How to solve the problem of hallucinations #2040

Open dfengpo opened 6 months ago

pprobst commented 6 months ago

Disabling timestamps helps a lot in my experience (#1724). You can also cut the silence at the end before starting the transcription, or use some form of VAD if you're streaming audio.

bradmurray-dt commented 6 months ago

Additionally, avoid largev3. If the language you are using works well with a smaller model, try it.

r0d0dendr0n commented 6 months ago

@bradmurray-dt can you please elaborate on why to avoid largev3 in context of avoiding hallucinations?

pprobst commented 6 months ago

@bradmurray-dt can you please elaborate on why to avoid largev3 in context of avoiding hallucinations?

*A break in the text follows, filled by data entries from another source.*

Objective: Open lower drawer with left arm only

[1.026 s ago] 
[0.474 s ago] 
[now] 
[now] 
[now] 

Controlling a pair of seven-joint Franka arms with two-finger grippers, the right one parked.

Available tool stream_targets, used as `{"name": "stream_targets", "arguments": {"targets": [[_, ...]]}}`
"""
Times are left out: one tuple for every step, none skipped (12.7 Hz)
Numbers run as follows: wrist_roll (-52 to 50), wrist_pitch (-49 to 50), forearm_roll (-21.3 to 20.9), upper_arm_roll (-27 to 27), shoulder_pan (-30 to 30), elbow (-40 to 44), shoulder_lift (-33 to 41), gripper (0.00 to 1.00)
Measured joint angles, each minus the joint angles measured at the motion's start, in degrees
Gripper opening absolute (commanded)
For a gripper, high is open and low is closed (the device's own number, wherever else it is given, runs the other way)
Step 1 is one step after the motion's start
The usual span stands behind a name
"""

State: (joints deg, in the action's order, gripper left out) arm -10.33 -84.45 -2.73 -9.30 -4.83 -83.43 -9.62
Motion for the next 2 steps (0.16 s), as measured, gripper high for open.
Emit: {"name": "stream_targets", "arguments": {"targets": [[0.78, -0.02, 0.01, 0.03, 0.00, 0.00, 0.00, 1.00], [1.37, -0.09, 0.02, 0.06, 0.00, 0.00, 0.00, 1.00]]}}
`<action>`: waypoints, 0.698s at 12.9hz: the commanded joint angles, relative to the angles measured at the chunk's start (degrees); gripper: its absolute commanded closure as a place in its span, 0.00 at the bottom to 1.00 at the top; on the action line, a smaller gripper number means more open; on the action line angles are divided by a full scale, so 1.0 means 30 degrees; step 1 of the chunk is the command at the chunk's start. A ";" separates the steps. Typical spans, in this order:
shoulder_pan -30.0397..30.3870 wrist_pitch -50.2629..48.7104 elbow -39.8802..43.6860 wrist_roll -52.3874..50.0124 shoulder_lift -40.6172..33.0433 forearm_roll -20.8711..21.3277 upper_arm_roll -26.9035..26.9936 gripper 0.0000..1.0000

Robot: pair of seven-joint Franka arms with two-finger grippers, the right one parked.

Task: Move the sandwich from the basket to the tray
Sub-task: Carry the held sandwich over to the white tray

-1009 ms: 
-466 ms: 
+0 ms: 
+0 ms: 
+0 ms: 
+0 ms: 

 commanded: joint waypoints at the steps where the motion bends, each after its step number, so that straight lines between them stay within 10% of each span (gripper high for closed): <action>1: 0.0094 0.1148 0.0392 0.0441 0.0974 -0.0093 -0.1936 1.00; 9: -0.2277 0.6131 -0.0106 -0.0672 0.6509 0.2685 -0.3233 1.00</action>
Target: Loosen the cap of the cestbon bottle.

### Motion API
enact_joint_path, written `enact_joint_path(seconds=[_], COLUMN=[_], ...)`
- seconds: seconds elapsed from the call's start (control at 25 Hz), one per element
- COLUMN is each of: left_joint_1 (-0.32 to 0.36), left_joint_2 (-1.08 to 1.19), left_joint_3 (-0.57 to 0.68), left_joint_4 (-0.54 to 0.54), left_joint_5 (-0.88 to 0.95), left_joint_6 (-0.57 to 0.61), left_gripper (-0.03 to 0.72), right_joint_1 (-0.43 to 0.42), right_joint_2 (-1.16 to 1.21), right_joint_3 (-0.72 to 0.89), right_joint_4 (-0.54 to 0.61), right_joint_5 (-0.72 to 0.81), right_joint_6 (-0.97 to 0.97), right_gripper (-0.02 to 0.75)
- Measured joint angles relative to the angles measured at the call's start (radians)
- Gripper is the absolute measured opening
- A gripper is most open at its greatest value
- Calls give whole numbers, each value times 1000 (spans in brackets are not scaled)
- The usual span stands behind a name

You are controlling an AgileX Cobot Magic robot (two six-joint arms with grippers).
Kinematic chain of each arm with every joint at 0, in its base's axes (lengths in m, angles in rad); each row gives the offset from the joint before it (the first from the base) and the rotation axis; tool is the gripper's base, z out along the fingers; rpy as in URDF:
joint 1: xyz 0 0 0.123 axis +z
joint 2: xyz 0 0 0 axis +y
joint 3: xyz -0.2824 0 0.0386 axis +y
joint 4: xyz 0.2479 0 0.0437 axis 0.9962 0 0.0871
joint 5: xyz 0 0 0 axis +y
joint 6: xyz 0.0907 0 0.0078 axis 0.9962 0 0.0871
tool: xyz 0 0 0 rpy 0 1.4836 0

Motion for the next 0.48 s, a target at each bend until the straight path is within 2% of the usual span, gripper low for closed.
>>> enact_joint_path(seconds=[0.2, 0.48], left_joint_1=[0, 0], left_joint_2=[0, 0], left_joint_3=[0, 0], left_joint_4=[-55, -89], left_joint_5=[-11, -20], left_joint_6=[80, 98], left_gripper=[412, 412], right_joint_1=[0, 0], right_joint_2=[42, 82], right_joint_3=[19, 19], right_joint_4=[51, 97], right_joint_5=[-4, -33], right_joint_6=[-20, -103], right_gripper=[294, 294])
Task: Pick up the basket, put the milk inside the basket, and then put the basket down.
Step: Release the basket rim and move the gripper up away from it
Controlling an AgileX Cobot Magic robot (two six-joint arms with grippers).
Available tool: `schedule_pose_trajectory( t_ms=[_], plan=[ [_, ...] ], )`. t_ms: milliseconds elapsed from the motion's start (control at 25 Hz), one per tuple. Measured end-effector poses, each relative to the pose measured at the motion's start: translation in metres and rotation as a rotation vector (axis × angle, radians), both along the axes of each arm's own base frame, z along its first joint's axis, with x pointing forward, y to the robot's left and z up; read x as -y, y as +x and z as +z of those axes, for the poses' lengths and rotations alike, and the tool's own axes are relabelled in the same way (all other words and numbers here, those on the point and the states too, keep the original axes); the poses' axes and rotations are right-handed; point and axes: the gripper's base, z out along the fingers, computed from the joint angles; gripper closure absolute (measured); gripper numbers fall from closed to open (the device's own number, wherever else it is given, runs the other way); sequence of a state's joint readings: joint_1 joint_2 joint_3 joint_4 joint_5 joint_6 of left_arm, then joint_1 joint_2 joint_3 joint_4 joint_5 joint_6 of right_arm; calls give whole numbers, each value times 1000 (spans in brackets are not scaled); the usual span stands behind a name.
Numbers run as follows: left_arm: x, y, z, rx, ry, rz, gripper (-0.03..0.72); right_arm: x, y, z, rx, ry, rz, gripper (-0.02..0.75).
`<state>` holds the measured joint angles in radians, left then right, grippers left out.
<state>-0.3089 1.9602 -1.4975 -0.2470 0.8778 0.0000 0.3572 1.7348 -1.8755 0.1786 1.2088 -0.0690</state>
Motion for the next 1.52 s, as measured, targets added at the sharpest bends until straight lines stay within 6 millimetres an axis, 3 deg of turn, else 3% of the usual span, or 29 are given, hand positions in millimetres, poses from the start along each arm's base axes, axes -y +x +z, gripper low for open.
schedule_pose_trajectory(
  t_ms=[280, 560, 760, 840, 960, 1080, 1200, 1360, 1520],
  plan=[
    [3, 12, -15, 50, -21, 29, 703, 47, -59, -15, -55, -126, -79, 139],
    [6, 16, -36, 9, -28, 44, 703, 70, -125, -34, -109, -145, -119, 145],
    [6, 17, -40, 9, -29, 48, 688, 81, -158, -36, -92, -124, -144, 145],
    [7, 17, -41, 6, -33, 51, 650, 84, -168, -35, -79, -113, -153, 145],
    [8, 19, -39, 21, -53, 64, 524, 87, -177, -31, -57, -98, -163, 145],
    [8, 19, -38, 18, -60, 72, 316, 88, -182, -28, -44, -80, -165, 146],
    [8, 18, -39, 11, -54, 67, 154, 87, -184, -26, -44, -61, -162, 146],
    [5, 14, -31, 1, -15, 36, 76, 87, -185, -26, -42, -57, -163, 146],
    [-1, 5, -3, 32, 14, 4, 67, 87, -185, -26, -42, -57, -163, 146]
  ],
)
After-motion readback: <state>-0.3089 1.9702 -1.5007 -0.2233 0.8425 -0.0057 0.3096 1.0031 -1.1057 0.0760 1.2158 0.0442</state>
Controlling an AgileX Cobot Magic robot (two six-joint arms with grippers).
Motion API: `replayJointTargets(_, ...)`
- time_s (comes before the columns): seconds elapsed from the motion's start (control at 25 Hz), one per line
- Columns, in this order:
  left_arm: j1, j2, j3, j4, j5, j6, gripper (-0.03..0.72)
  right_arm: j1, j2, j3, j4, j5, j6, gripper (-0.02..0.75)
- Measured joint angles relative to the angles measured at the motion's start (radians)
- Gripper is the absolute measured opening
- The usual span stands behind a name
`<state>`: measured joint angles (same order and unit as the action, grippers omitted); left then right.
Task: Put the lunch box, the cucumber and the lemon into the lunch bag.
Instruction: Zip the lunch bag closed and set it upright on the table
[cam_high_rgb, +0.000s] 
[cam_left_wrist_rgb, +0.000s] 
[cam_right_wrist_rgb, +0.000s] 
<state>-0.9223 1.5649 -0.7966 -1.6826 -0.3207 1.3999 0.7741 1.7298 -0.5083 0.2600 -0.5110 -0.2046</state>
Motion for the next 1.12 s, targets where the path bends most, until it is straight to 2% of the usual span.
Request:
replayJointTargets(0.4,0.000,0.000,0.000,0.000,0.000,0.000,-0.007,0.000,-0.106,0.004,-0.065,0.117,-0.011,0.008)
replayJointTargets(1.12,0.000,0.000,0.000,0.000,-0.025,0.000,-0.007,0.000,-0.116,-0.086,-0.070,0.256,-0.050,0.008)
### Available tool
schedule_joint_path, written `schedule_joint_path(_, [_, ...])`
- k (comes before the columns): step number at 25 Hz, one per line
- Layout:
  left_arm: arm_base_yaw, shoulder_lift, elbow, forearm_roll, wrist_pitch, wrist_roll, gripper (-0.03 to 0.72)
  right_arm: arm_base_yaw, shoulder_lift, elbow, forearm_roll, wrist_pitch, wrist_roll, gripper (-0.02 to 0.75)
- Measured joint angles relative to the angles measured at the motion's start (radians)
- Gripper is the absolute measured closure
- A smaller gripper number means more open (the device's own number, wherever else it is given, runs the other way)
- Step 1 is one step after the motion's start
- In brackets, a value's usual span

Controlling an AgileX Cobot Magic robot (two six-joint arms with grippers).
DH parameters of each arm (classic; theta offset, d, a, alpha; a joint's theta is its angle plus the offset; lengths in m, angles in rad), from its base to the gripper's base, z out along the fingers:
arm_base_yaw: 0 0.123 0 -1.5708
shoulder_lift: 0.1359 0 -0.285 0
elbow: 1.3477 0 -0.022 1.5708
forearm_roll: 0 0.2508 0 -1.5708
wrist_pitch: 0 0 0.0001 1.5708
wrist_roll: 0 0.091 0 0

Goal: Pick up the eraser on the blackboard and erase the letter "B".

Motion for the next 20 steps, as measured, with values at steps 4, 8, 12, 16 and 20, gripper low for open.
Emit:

While I have not tested v3 myself, several people reported hallucinations with it. Here's an article by Deepgram describing the problem.

bradmurray-dt commented 6 months ago

@bradmurray-dt can you please elaborate on why to avoid largev3 in context of avoiding hallucinations?

I have ran quite a few tests and noticed significantly higher hallucinations with large v3 than other models. Even outside of this, with dirty audio, I find higher hallucinations with medium than small, and higher with large than with medium. Others (including deepgram) have come to similar conclusions. We pre-process audio with a combination of a VAD and a classifier to filter out most non-speech audio. This has had a large improvement in both hallucination, and reducing random missing pieces of transcripts.